▶ **Directions**
Set down every line below, word for word.

▶ **Data extracted from a collection**
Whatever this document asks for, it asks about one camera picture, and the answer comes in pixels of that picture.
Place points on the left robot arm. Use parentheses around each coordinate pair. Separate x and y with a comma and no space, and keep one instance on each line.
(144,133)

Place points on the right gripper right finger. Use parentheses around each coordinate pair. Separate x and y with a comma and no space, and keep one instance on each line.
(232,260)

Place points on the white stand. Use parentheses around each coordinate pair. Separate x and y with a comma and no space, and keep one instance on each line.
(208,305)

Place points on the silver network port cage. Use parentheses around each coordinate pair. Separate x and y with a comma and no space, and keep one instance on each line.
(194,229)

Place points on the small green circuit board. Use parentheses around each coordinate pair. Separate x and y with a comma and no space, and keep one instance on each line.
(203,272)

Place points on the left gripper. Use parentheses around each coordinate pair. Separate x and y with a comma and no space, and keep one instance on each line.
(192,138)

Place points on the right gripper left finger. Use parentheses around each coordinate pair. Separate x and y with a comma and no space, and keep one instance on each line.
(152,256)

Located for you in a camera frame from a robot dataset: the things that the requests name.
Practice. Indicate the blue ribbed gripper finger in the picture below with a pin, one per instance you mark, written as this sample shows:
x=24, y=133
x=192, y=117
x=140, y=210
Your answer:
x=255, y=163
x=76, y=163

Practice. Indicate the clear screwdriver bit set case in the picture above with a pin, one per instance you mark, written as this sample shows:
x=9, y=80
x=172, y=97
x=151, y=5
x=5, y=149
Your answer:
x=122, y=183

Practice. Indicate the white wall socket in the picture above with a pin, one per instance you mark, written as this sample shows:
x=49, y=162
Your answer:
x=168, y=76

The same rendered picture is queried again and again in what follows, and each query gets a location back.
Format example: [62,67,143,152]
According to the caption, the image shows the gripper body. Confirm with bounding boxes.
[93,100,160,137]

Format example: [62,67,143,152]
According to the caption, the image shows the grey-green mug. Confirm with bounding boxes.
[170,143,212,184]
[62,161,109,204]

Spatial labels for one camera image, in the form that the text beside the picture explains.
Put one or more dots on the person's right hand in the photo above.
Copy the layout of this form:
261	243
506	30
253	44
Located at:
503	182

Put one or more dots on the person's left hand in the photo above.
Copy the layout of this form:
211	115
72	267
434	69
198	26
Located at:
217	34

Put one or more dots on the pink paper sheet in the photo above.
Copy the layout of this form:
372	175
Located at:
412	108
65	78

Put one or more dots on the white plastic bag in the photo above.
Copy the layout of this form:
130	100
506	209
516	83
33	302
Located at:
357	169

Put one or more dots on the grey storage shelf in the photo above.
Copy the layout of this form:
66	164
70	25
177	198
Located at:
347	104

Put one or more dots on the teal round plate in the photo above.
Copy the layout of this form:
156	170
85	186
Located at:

▶ **Response below**
Whatever this document asks for, it asks about one camera picture, and the answer comes in pixels of that picture.
Place points on the left robot arm. Use parentheses around each coordinate pair. Separate x and y with a comma and no space, and keep one instance on each line.
(144,133)

Place points on the right gripper right finger. Use parentheses around each coordinate pair. Separate x and y with a comma and no space, and keep one instance on each line.
(232,260)

Place points on the white stand. Use parentheses around each coordinate pair. Separate x and y with a comma and no space, and keep one instance on each line.
(208,305)

Place points on the silver network port cage. Use parentheses around each coordinate pair. Separate x and y with a comma and no space, and keep one instance on each line.
(194,229)

Place points on the small green circuit board. Use parentheses around each coordinate pair. Separate x and y with a comma and no space, and keep one instance on each line.
(203,272)

Place points on the left gripper. Use parentheses around each coordinate pair. Separate x and y with a comma and no space, and keep one instance on each line.
(192,138)

Place points on the right gripper left finger. Use parentheses around each coordinate pair. Separate x and y with a comma and no space, and keep one instance on each line.
(152,256)

Located for you in a camera frame from a robot dataset: the things that the requests name.
Practice. Indicate the blue ribbed gripper finger in the picture below with a pin, one per instance you mark, written as this sample shows:
x=24, y=133
x=192, y=117
x=140, y=210
Your answer:
x=255, y=163
x=76, y=163

Practice. Indicate the clear screwdriver bit set case in the picture above with a pin, one per instance you mark, written as this sample shows:
x=9, y=80
x=172, y=97
x=151, y=5
x=5, y=149
Your answer:
x=122, y=183

Practice. Indicate the white wall socket in the picture above with a pin, one per instance you mark, written as this sample shows:
x=49, y=162
Your answer:
x=168, y=76

The same rendered picture is queried again and again in what follows, and each query gets a location back.
Format example: [62,67,143,152]
According to the caption, the image shows the gripper body. Confirm with bounding boxes.
[93,100,160,137]

Format example: [62,67,143,152]
According to the caption, the image shows the grey-green mug. Confirm with bounding boxes.
[170,143,212,184]
[62,161,109,204]

Spatial labels for one camera image, in the form that the text beside the picture explains.
Put one or more dots on the person's right hand in the photo above.
Copy the layout of this form:
261	243
506	30
253	44
Located at:
503	182

Put one or more dots on the person's left hand in the photo above.
Copy the layout of this form:
211	115
72	267
434	69
198	26
Located at:
217	34

Put one or more dots on the pink paper sheet in the photo above.
Copy the layout of this form:
372	175
Located at:
412	108
65	78

Put one or more dots on the white plastic bag in the photo above.
Copy the layout of this form:
130	100
506	209
516	83
33	302
Located at:
357	169

Put one or more dots on the grey storage shelf in the photo above.
Copy the layout of this form:
66	164
70	25
177	198
Located at:
347	104

Put one or more dots on the teal round plate in the photo above.
Copy the layout of this form:
156	170
85	186
Located at:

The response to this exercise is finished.